9. Compare to Analytic ln(Z)#

For this conjugate Gaussian setup, we can compute exact ln(Z) for validation.

def analytic_lnz(y, sigma, tau0):
    n = y.size
    C = (sigma ** 2) * np.eye(n) + (tau0 ** 2) * np.ones((n, n))
    sign, logdet = np.linalg.slogdet(C)
    if sign <= 0:
        raise RuntimeError('Covariance matrix is not positive definite.')
    quad = y @ np.linalg.solve(C, y)
    return -0.5 * (n * np.log(2 * np.pi) + logdet + quad)

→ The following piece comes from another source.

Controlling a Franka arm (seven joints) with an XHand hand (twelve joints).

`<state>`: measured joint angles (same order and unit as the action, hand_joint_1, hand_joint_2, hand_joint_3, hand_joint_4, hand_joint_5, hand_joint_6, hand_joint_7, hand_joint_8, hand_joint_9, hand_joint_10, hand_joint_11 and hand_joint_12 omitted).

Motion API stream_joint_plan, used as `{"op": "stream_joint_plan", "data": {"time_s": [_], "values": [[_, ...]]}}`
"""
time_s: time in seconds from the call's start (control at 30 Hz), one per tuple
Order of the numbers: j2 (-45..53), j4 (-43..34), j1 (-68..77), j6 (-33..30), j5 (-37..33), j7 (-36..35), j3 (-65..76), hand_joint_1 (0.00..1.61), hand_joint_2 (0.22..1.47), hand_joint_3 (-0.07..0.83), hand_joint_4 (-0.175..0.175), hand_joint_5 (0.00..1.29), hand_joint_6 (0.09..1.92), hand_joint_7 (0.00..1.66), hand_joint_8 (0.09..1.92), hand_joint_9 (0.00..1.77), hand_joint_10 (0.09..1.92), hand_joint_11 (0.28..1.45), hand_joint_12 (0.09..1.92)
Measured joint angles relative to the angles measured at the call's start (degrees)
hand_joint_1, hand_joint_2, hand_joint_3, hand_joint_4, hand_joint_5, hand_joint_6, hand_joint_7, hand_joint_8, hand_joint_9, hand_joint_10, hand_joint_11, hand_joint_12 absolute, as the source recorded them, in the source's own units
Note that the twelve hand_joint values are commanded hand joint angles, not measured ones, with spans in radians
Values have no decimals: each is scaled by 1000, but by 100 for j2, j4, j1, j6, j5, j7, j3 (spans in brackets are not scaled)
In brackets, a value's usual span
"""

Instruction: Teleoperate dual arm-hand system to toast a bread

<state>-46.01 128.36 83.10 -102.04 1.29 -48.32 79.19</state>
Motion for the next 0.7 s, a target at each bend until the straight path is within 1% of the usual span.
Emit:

lnz_true = analytic_lnz(y, sigma, tau0)
lnz_est = results[:, 0]
lnz_err = results[:, 1]

print('MorphZ ln(Z) per run:', lnz_est)
print('MorphZ reported errors:', lnz_err)
print(f'MorphZ mean ln(Z): {lnz_est.mean():.6f}')
print(f'Analytic ln(Z):     {lnz_true:.6f}')
print(f'Absolute difference: {abs(lnz_est.mean() - lnz_true):.6f}')

10. Summary#

The MorphZ inputs are:

  • post_smp: posterior sample matrix

  • lp: log posterior values at those samples

  • lp_fn: callable log posterior

As long as lp[i] == lp_fn(post_smp[i]), your evidence estimate is consistent with your sampled posterior.